Landry & Kling has the global resources to rapidly source and deploy ships to provide relief and temporary housing during a humanitarian crisis. Landry & Kling worked with the Scottish Government to facilitate two ship charters to provide long-term temporary housing during the 2022 Ukrainian refugee crisis. The Tallink ship MS Victoria 1 was deployed to the port of Leith, near Edinburgh to house displaced refugees. A second ship, MS Ambition, was docked in Glasgow to accommodate more people from Ukraine.

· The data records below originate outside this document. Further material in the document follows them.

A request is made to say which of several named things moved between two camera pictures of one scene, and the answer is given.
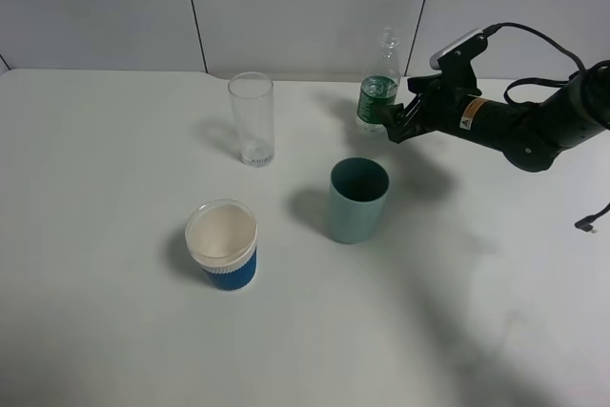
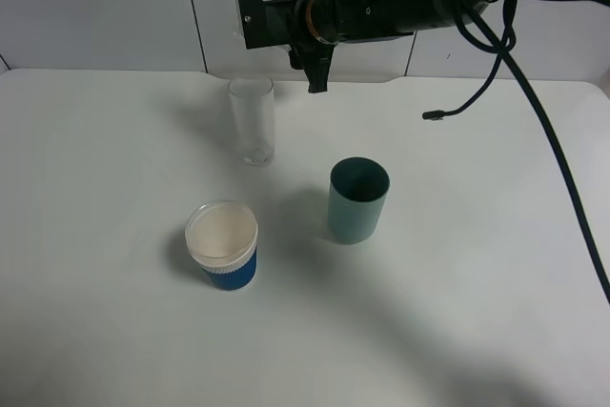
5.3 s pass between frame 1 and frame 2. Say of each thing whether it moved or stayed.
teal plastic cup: stayed
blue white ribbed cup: stayed
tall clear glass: stayed
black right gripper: moved

In 2023, Landry and Kling was awarded a contract to supply services on the Bibby Stockholm barge used to accommodate asylum seekers at Portland Port, Dorset, UK, on behalf of the UK's Home Office,

== Mission of Innocents Nonprofit Organization ==

In 2022, Landry & Kling secured two accommodation vessels in Scotland to provide temporary housing for more than 2,000 Ukrainian refugees, including over 800 children. While living aboard the vessels and managing day-to-day operations, CEO Joyce Landry recognized an urgent need to support the socioemotional well-being of the children. She helped create a children's program onboard two vessels to encourage self-expression and healing through music, dance, art and sports. The success of this program inspired the creation of the 501(c)(3) not-for-profit organization Mission of Innocents. The organization helps children displaced from war, climate devastation, and political turmoil heal and find joy

On June 20, 2024, Landry & Kling Global Ship Services received a Global Achievement Award from ISOA (International Stability Operations Association) for their outstanding efforts in support of the people of Ukraine and the establishment of the Mission of Innocents nonprofit organization.

== SustainableShips.com ==

Landry & King launched SustainableShips.com and a livestream interview series, "The Future of Cruising" to help planners, group organizers and consumers evaluate who they want to do business with based on each cruise line's sustainability practices, to help suppliers of environmental services access the cruise industry and to support the industry toward a more sustainable future.

Joyce Landry is a spokesperson for sustainable cruise and shipping initiatives. She has been featured on two Seatrade Cruise Virtual panel discussions and moderated the 2021 Seatrade Cruise Global live panel that focused on the cruise industry and sustainability. She was also featured on a FOX News segment about the return of ships and sustainable cruising.
== Recognition ==

1987: Landry & Kling introduced dockside cruise ship charters for the DECworld '87 tradeshow in Boston to serve as "floating hotels" for more than 25,000 visitors.

2005: Corporate Meetings & Incentive Magazine cited the 1982 founding of Landry & Kling as one of the "Top 25 Meeting Industry Milestones" in their special 25th Anniversary Issue

2006 Landry and Kling were named among the 10 Women Leaders who are making a difference in the meetings industry by Incentive Magazine.

2006: Landry & Kling achieved WBENC Certification (Women's Business Enterprise National Council), and was named #156 among the top 500 Women-owned businesses in the U.S. by DiversityBusiness.com in 2007.

2009: Joyce Landry and Josephine Kling, co-founders of Landry & Kling, Inc., were inducted into the CLIA (Cruise Lines International Association) Hall of Fame 2009, hailed as "visionaries who led the way in seagoing corporate meetings and incentives."

2009: Landry & Kling named among "Top 50 Women-Led Businesses in Florida", ranking #13 in the state.

2011: Royal Caribbean International recognized Landry & Kling as its Partner of the Year for Corporate & Incentive groups.

2013: Landry & Kling was awarded Women's Business Enterprise Star award by WBENC.

2016: Norwegian Cruise Lines names Landry & Kling CM&I (Corporate Meeting & Incentive) Charter Partner of the Year.

2017: Carnival Cruise Line names Landry & Kling Global Cruise Events as their Corporate Incentive Partner of the Year.

2024: Landry & Kling Global Ship Services receives the Global Achievement Award from ISOA (International Stability Operations Association) for their outstanding efforts in support of the people of Ukraine.